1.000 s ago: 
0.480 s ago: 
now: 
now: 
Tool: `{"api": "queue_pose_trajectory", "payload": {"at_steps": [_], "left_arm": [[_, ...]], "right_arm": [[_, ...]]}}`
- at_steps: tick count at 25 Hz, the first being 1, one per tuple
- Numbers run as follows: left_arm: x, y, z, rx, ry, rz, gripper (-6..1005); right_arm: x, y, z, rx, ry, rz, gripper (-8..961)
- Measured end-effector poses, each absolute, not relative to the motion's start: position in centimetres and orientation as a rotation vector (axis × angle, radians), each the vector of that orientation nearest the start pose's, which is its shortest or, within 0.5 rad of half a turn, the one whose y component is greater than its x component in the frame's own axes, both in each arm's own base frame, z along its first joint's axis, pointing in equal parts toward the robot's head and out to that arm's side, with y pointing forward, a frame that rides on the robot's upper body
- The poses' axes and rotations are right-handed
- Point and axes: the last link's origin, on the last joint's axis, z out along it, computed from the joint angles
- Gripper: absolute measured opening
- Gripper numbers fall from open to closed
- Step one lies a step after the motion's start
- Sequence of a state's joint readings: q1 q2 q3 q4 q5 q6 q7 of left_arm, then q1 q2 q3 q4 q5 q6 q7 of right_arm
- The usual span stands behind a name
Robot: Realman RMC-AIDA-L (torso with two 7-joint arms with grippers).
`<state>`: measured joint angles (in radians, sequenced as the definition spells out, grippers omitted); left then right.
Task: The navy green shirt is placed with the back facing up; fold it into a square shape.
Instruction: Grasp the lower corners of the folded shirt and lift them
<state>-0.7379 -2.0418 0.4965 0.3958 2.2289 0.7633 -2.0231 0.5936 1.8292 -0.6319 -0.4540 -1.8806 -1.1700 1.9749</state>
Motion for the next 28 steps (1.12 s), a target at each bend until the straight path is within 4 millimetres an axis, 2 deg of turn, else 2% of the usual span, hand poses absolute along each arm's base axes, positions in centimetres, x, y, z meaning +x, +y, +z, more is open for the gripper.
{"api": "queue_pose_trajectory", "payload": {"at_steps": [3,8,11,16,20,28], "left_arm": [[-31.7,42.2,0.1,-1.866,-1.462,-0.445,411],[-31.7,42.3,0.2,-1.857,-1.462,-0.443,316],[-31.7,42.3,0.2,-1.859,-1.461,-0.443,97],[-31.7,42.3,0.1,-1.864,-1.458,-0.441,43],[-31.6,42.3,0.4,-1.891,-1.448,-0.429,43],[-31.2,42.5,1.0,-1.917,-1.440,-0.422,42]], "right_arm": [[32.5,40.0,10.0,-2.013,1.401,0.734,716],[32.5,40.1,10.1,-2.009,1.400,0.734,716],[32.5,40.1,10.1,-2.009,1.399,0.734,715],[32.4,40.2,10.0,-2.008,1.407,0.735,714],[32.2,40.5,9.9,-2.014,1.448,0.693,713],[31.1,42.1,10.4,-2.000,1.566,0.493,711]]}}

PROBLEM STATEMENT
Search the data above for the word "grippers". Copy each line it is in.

EXERCISE RESULT
Robot: Realman RMC-AIDA-L (torso with two 7-joint arms with grippers).
`<state>`: measured joint angles (in radians, sequenced as the definition spells out, grippers omitted); left then right.

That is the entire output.